The Loyalty of Recipes

So you're at a pot luck and you notice the chard and kale torte you bring seems to be one of those dishes that could so easily arrive and act happy as just the supporting side dish, passively sitting by the louder Mexican or Italian dishes. But it's not. People find themselves coming back and less publicly polite with their second time around portions. You notice the first timers took gracious sizes perhaps apprehensive of limp greens blanketed in goat cheese. The second and some third timers cannot help themselves, both in the amount and in their compliments. Someone finally turns to ask you, "Did you make this?"

This brings up one of my favorite moments in cooking, no, not the ego in saying, "why yes, I did actually make that fontina and goat cheese torte you seem to be stuffing in your face," feeling as if you won some ribbon for best hot dish. No, I am not that Midwestern, but hopefully Midwesternly modest. Rather, I enjoy continuing the statement with, "It's my mother's recipe, do you want it, I'd be happy to e-mail it to you." And so the physics of loyalty in cooking lives on. The sharing of recipes that were once written out on small note cards with stenciled wagon wheels or creeping lilies of the valley as a header and most likely written in an archaic and illegible handwriting that included the line: Recipe from: Ester or Judy.
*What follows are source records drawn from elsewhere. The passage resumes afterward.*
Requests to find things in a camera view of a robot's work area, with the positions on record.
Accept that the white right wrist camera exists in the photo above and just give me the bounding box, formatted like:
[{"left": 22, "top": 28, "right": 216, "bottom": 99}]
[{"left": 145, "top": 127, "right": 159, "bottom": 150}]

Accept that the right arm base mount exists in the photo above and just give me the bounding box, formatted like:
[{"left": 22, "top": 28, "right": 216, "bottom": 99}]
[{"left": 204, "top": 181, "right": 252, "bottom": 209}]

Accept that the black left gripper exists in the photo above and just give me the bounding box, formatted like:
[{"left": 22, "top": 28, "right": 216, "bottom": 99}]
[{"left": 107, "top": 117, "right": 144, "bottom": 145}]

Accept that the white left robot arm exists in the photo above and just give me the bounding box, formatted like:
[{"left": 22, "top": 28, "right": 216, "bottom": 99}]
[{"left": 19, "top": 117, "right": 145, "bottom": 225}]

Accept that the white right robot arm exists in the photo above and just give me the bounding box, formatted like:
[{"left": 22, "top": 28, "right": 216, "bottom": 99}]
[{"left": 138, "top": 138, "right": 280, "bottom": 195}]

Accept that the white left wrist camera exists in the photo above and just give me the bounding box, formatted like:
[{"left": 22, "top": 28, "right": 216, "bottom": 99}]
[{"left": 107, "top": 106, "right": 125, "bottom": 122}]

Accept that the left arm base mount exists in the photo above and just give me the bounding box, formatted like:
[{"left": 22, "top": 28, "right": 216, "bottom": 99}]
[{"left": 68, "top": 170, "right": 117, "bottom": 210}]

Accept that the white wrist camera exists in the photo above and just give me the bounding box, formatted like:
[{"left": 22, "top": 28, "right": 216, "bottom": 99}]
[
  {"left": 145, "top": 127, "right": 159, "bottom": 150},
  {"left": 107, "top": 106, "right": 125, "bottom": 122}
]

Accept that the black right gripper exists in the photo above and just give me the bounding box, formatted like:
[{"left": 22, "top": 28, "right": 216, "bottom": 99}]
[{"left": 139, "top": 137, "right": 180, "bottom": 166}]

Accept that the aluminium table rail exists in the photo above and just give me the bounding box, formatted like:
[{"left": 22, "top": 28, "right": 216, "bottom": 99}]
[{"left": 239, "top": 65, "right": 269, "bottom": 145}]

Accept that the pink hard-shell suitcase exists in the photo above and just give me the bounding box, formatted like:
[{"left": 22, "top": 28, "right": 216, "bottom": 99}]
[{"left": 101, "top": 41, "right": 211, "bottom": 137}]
The other favorite part of this interaction is how giving credit to someone else who most likely lives far away offers some validation or even a whiff of lineage and secrecy to the most basic chocolate chip cookie. But really the question is, how long must you claim your prized peanut brittle as laying honors to someone else? Until just when does it become yours? When do you have to stop claiming a dish as being inherited by your aunt in Houston, your mother in Michigan or your grandma, who bless her soul has passed on long before you wield her sweet Christmas buns each December. When are they really your sweet buns? When does the loyalty of invention seem to rest on your laurals?

This question of loyalty recently came to head when I was given what seemed at first as a just a bag of home made caramel corn. I must admit I do not have a compulsive sweet tooth that I need to keep in check, but what I was most taken by with this bag of salty sweet was how perfectly each kernel was coated. I examined the bag, put it up into the light and gently turned each piece to see any variation or trace of some blemished or burnt marks. But none were found. These observations occurred all before I had even opened the bag. And when I did, seriously, this could be claimed as Pandora's treat. I gently untied the ribbon and to find at first just a faint hint of sugar, enough as if to say, "just eat one, a sample per say." I ate one. And another. And as if I had been possessed but some sugar sultan, I couldn't stop. It was embarrassing. I was at work. And I was stuffing my face and probably making a lot of noise in the process. Soon I was not looking at each kernel as much as how much I could try to hold in my palm and stuff in my face without looking like I was a refugee displaced at a boulangerie.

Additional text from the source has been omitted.